Question

The planet Uranus has a radius of 25,360 km and a surface acceleration due to gravity of 9.0 m/s^2 at its poles. Its moon Miranda (discovered by Kuiper in 1948) is in a circular orbit about Uranus at an altitude of 104,000 km above the planet's surface.

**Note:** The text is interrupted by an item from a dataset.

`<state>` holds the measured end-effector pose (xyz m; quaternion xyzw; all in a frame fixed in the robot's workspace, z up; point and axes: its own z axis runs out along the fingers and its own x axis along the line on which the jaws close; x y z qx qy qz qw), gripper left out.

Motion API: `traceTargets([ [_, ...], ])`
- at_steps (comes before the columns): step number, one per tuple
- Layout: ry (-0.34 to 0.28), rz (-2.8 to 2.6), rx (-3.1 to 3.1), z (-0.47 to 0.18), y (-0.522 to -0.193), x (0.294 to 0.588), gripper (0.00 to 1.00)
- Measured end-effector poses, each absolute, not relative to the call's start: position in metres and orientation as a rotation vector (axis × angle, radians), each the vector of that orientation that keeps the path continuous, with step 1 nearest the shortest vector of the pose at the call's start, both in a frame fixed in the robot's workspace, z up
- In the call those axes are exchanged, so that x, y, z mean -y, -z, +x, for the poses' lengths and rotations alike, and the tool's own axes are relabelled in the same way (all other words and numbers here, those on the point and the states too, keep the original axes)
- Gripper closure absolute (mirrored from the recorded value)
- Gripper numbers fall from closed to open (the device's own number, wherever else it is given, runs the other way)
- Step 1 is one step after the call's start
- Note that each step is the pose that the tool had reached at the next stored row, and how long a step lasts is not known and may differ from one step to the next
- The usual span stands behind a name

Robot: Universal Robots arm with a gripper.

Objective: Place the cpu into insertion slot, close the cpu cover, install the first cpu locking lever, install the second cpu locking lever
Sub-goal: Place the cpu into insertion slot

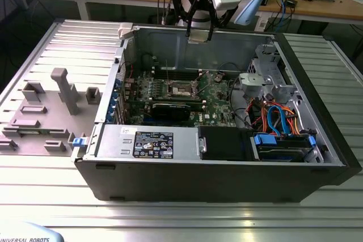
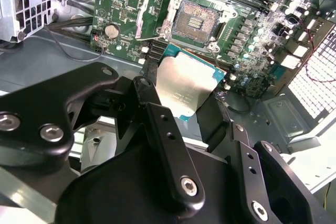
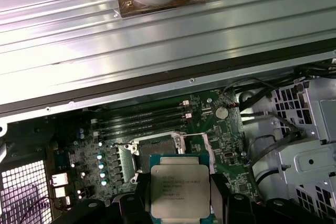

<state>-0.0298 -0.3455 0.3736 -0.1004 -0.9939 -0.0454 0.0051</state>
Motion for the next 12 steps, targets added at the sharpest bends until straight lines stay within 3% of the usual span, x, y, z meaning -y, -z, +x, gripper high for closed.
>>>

Miranda has a mass of 6.6 X 10^19 kg and a radius of 236 km. a. Calculate the mass of Uranus from the given data. b. Calculate the magnitude of Miranda's acceleration due to its orbital motion about Uranus. c. Calculate the acceleration due to Miranda's gravity at the surface of Miranda. d. Do the answers to parts (b) and (c) mean that an object released 1 m above Miranda's surface on the side toward Uranus will fall up relative to Miranda? Explain.

Answer 1

`8.67791* 10^(25)\ kg`

`0.34589\ m/s^2`

`0.07903\ m/s^2`

Step-by-step explanation:

M = Mass of Uranus

G = Gravitational constant = 6.67 × 10⁻¹¹ m³/kgs²

r = Radius of Uranus = 25360 km

h = Altitude = 104000 km

`r_m` = Radius of Miranda = 236 km

m = Mass of Miranda =
`6.6* 10^(19)\ kg`

Acceleration due to gravity is given by

`g=(GM)/(r^2)\\\Rightarrow M=(gr^2)/(G)\\\Rightarrow M=(9* 25360000^2)/(6.67* 10^(-11))\\\Rightarrow M=8.67791* 10^(25)\ kg`

The mass of Uranus is
`8.67791* 10^(25)\ kg`

Acceleration is given by

`a_m=(GM)/((r+h)^2)\\\Rightarrow a_m=(6.67* 10^(-11)* 8.67791* 10^(25))/((25360000+104000000)^2)\\\Rightarrow a_m=0.34589\ m/s^2`

Miranda's acceleration due to its orbital motion about Uranus is
`0.34589\ m/s^2`

On Miranda

`g_m=(Gm)/(r_m^2)\\\Rightarrow g_m=(6.67* 10^(-11)* 6.6* 10^(19))/(236000^2)\\\Rightarrow g_m=0.07903\ m/s^2`

Acceleration due to Miranda's gravity at the surface of Miranda is
`0.07903\ m/s^2`

No, both the objects will fall towards Uranus. Also, they are not stationary.